** RAW DATA **
########
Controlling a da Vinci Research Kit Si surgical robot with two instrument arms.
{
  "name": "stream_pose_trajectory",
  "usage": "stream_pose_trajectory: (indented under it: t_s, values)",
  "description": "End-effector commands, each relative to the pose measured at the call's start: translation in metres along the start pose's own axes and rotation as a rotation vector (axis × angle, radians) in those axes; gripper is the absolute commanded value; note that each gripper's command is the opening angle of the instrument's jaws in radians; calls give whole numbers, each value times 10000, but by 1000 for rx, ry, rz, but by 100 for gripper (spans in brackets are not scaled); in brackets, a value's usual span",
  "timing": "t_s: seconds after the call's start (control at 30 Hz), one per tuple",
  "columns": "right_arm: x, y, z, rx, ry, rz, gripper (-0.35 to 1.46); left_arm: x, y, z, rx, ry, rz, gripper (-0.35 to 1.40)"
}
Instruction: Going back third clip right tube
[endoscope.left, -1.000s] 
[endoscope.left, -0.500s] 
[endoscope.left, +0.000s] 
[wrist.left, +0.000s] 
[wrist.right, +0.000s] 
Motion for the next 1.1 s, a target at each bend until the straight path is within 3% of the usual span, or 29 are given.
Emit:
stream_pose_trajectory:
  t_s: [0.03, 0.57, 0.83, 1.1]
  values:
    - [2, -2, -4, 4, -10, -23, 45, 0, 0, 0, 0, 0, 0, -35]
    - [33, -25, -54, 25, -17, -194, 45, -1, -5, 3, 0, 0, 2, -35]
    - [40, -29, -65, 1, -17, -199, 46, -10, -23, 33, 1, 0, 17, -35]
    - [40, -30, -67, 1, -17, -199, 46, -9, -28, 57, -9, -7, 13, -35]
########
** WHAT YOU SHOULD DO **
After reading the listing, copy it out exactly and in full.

** COMPLETED EXERCISE **
Controlling a da Vinci Research Kit Si surgical robot with two instrument arms.
{
  "name": "stream_pose_trajectory",
  "usage": "stream_pose_trajectory: (indented under it: t_s, values)",
  "description": "End-effector commands, each relative to the pose measured at the call's start: translation in metres along the start pose's own axes and rotation as a rotation vector (axis × angle, radians) in those axes; gripper is the absolute commanded value; note that each gripper's command is the opening angle of the instrument's jaws in radians; calls give whole numbers, each value times 10000, but by 1000 for rx, ry, rz, but by 100 for gripper (spans in brackets are not scaled); in brackets, a value's usual span",
  "timing": "t_s: seconds after the call's start (control at 30 Hz), one per tuple",
  "columns": "right_arm: x, y, z, rx, ry, rz, gripper (-0.35 to 1.46); left_arm: x, y, z, rx, ry, rz, gripper (-0.35 to 1.40)"
}
Instruction: Going back third clip right tube
[endoscope.left, -1.000s] 
[endoscope.left, -0.500s] 
[endoscope.left, +0.000s] 
[wrist.left, +0.000s] 
[wrist.right, +0.000s] 
Motion for the next 1.1 s, a target at each bend until the straight path is within 3% of the usual span, or 29 are given.
Emit:
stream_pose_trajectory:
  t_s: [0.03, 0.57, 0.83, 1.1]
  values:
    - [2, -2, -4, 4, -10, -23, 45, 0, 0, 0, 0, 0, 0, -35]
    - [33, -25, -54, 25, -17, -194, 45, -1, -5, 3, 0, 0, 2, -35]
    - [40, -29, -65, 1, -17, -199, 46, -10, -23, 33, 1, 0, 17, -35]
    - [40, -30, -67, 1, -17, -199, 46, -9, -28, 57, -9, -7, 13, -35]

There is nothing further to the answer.